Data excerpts
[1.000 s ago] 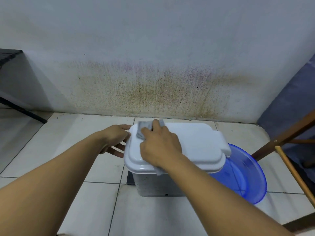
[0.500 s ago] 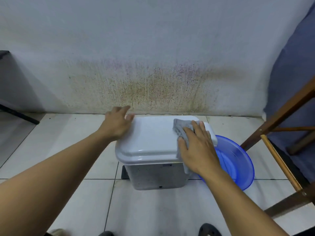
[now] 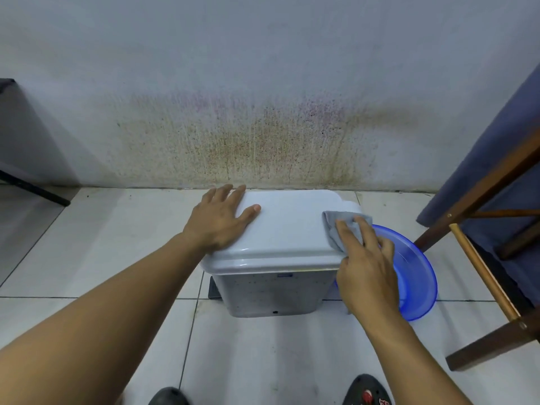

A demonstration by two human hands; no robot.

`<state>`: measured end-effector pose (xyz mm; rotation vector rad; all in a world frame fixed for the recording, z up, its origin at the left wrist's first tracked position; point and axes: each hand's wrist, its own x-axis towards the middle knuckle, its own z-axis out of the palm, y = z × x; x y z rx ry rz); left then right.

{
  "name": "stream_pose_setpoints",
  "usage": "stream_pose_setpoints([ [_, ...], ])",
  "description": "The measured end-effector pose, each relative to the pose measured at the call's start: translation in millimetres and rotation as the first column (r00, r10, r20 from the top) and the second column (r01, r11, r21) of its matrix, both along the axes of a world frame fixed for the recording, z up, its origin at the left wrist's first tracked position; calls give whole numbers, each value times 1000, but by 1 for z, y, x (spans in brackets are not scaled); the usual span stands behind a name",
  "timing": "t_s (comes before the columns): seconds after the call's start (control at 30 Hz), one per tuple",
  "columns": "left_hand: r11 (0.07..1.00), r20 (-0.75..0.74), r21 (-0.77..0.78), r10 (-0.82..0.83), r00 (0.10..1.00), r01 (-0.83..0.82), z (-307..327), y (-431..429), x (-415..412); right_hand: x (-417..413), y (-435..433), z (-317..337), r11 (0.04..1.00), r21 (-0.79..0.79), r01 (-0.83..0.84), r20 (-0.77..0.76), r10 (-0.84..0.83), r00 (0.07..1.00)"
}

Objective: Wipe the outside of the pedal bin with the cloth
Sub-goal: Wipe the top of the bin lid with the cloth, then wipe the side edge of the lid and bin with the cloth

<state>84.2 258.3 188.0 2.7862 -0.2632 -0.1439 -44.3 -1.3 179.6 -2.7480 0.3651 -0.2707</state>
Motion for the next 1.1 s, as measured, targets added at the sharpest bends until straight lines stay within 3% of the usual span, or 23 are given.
stream_pose_setpoints([
  [0.43,1000,33,-16,2,999,-2,-3,-1,1,-33,7,-25,982,59,182,36,-184,982],
  [0.73,1000,-5,11,-21,1000,21,6,-3,3,-55,27,-20,995,-87,55,121,-44,992],
  [0.93,997,-39,66,-30,999,33,8,-2,4,-52,68,-13,997,-51,-58,-16,57,998],
  [1.1,997,-46,73,-31,998,34,7,-3,4,-52,111,9,977,83,-195,-167,206,964],
])
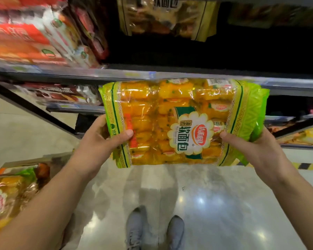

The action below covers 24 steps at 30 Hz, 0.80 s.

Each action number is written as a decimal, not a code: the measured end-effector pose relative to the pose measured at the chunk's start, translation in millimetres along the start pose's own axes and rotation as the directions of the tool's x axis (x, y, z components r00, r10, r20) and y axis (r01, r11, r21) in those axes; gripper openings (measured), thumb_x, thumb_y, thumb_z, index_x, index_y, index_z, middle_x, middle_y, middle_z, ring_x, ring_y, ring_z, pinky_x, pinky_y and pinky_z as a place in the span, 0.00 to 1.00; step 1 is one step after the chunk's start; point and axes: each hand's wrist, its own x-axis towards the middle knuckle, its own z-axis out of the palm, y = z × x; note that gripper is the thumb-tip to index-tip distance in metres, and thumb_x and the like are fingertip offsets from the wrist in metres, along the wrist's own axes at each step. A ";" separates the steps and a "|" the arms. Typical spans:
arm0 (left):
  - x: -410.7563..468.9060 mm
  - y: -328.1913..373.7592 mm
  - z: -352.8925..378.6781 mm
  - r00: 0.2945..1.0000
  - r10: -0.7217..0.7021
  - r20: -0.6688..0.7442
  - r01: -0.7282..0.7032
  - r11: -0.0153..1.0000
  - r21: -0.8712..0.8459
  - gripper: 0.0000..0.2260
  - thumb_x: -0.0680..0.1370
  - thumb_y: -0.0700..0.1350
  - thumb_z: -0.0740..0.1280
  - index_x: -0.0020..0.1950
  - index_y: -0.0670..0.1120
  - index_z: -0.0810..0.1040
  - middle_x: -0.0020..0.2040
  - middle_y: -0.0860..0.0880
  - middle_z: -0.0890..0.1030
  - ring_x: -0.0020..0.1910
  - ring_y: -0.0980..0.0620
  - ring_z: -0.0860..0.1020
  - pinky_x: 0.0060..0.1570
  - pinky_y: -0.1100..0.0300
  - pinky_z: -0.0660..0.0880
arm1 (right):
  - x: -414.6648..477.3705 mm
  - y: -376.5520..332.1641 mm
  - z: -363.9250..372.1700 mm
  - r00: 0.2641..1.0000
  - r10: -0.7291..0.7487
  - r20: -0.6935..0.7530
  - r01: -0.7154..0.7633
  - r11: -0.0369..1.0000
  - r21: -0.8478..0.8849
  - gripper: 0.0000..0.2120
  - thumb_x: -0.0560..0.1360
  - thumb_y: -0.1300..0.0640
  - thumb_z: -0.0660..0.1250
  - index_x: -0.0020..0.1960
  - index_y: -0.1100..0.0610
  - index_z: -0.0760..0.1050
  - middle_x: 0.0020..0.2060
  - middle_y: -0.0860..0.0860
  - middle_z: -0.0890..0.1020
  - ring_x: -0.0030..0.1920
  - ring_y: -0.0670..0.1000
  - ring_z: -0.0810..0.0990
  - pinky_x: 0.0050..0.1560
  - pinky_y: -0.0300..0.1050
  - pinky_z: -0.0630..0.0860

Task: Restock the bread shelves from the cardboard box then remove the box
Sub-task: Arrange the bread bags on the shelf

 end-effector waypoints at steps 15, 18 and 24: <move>25.2 -99.5 88.0 0.998 -0.060 -0.018 0.062 0.991 0.120 0.21 0.67 0.56 0.78 0.60 0.61 0.81 0.58 0.57 0.85 0.64 0.52 0.79 0.67 0.40 0.74 | 14.5 140.5 -32.8 0.992 0.069 -0.101 -0.065 0.997 0.037 0.23 0.71 0.57 0.76 0.66 0.52 0.80 0.57 0.47 0.87 0.57 0.50 0.85 0.62 0.56 0.79; 40.2 -115.5 120.0 0.999 0.041 -0.034 -0.036 0.990 0.133 0.20 0.69 0.54 0.77 0.61 0.58 0.81 0.58 0.54 0.85 0.62 0.49 0.81 0.63 0.39 0.76 | 36.3 162.1 -48.3 0.990 0.007 -0.138 -0.009 1.000 -0.016 0.18 0.75 0.58 0.75 0.64 0.48 0.80 0.51 0.39 0.87 0.50 0.40 0.86 0.50 0.40 0.81; 85.5 -138.4 184.1 0.977 0.208 -0.049 -0.198 0.967 0.162 0.19 0.73 0.52 0.75 0.64 0.58 0.80 0.58 0.58 0.85 0.59 0.55 0.82 0.61 0.49 0.78 | 88.6 201.6 -93.7 0.966 -0.155 -0.206 0.148 0.988 -0.048 0.17 0.68 0.51 0.77 0.56 0.45 0.83 0.50 0.41 0.88 0.50 0.44 0.87 0.49 0.44 0.84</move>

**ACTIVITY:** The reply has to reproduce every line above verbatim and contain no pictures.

**OUTPUT OF THE EXERCISE:**
[1.000 s ago] 
[0.500 s ago] 
[now] 

A demonstration by two human hands; no robot.

`<state>`: measured end-effector pose (xyz mm; rotation vector rad; all in a world frame fixed for the recording, z up, its origin at the left wrist's first tracked position; point and axes: each hand's wrist, its own x-axis towards the middle knuckle, its own z-axis out of the palm, y = z × x; x y z rx ry rz); left then right.

{
  "name": "stream_pose_setpoints",
  "usage": "stream_pose_setpoints([ [_, ...], ])",
  "description": "The measured end-effector pose, each relative to the pose measured at the call's start: translation in millimetres and rotation as the first column (r00, r10, r20 from the top) and the second column (r01, r11, r21) of its matrix, both along the axes of a world frame fixed for the recording, z up, its origin at the left wrist's first tracked position; calls give whole numbers, each value times 1000, but by 1 for z, y, x (spans in brackets are not scaled); the usual span stands behind a name",
  "timing": "t_s (comes before the columns): seconds after the call's start (control at 30 Hz), one per tuple",
  "columns": "left_hand: r11 (0.07..1.00), r20 (-0.75..0.74), r21 (-0.77..0.78), r10 (-0.82..0.83), r00 (0.10..1.00), r01 (-0.83..0.82), z (-307..327), y (-431..429), x (-415..412); right_hand: x (-417..413), y (-435..433), z (-317..337), r11 (0.04..1.00), r21 (-0.79..0.79), r01 (-0.83..0.84), r20 (-0.77..0.76), r10 (-0.84..0.83), r00 (0.07..1.00)"
}

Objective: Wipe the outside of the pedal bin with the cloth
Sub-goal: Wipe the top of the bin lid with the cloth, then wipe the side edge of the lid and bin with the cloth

<state>84.2 258.3 188.0 2.7862 -0.2632 -0.1439 -44.3 -1.3 179.6 -2.7480 0.3651 -0.2707</state>
Motion for the next 1.1 s, as measured, targets added at the sharpest bends until straight lines stay within 3% of the usual span, or 23 are given.
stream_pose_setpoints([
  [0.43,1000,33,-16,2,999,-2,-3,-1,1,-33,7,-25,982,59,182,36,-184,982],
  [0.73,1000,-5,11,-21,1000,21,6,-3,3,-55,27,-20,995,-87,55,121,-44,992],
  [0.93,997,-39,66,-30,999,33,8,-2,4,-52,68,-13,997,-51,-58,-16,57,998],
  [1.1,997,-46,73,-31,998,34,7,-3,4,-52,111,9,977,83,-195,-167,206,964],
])

The action below covers 24 steps at 30 Hz, 0.80 s.

Each action number is written as a decimal, not a code: the measured end-effector pose relative to the pose measured at the chunk's start, translation in millimetres along the start pose's own axes and rotation as the directions of the tool's x axis (x, y, z components r00, r10, r20) and y axis (r01, r11, r21) in those axes; gripper openings (measured), thumb_x, thumb_y, thumb_z, index_x, index_y, index_z, middle_x, middle_y, middle_z, ring_x, ring_y, ring_z, pinky_x, pinky_y and pinky_z as a place in the span, 0.00 to 1.00; step 1 is one step after the chunk's start; point and axes: each hand's wrist, its own x-axis towards the middle knuckle, its own z-axis out of the palm, y = z × x; note that gripper is the thumb-tip to index-tip distance in metres, and thumb_x and the like are fingertip offsets from the wrist in metres, along the wrist's own axes at each step. A ";" separates the steps and a "|" the arms. Typical spans:
arm0 (left):
  - x: -410.7563..468.9060 mm
  - y: -328.1913..373.7592 mm
  - z: -352.8925..378.6781 mm
  - r00: 0.2945..1.0000
  - r10: -0.7217..0.7021
  - r20: -0.6688..0.7442
  - r01: -0.7282..0.7032
  - r11: -0.0153..1.0000
  - r21: -0.8712..0.8459
  - gripper: 0.0000..0.2260
  - thumb_x: -0.0680..0.1370
  - thumb_y: -0.0700..0.1350
  - thumb_z: -0.0740..0.1280
  - index_x: -0.0020..0.1950
  - index_y: -0.0670..0.1120
  - index_z: -0.0810..0.1040
  - middle_x: -0.0020..0.2040
  - middle_y: -0.0860..0.0880
  - middle_z: -0.0890..0.1030
  - ring_x: -0.0020..0.1910
  - ring_y: -0.0980..0.0620
  - ring_z: -0.0860..0.1020
  - pinky_x: 0.0060..0.1570
  - pinky_y: -0.1100..0.0300
  - pinky_z: -0.0660..0.0880
arm1 (right):
  - x: -414.6648..477.3705 mm
  - y: -376.5520..332.1641 mm
  - z: -363.9250..372.1700 mm
  - r00: 0.2641..1.0000
  - r10: -0.7291..0.7487
  - r20: -0.6935..0.7530
  - r01: -0.7154..0.7633
  - r11: -0.0369..1.0000
  - r21: -0.8478..0.8849
  - gripper: 0.0000..0.2120
  - thumb_x: -0.0560..0.1360
  - thumb_y: -0.1300..0.0640
  - thumb_z: -0.0660..0.1250
  - index_x: -0.0020..0.1960
  - index_y: -0.1100..0.0610
  - index_z: -0.0760..0.1050
  - middle_x: 0.0020..0.2060
  - middle_y: -0.0860..0.0860
  - middle_z: -0.0890..0.1020
  - ring_x: -0.0030..0.1920
  - ring_y: -0.0670..0.1000
  - ring_z: -0.0810..0.0990
  - pinky_x: 0.0050..0.1560
  - pinky_y: -0.0300..0.1050
  - pinky_z: -0.0630..0.0860

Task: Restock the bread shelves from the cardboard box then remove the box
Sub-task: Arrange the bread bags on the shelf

 end-effector waypoints at steps 15, 18 and 24: <move>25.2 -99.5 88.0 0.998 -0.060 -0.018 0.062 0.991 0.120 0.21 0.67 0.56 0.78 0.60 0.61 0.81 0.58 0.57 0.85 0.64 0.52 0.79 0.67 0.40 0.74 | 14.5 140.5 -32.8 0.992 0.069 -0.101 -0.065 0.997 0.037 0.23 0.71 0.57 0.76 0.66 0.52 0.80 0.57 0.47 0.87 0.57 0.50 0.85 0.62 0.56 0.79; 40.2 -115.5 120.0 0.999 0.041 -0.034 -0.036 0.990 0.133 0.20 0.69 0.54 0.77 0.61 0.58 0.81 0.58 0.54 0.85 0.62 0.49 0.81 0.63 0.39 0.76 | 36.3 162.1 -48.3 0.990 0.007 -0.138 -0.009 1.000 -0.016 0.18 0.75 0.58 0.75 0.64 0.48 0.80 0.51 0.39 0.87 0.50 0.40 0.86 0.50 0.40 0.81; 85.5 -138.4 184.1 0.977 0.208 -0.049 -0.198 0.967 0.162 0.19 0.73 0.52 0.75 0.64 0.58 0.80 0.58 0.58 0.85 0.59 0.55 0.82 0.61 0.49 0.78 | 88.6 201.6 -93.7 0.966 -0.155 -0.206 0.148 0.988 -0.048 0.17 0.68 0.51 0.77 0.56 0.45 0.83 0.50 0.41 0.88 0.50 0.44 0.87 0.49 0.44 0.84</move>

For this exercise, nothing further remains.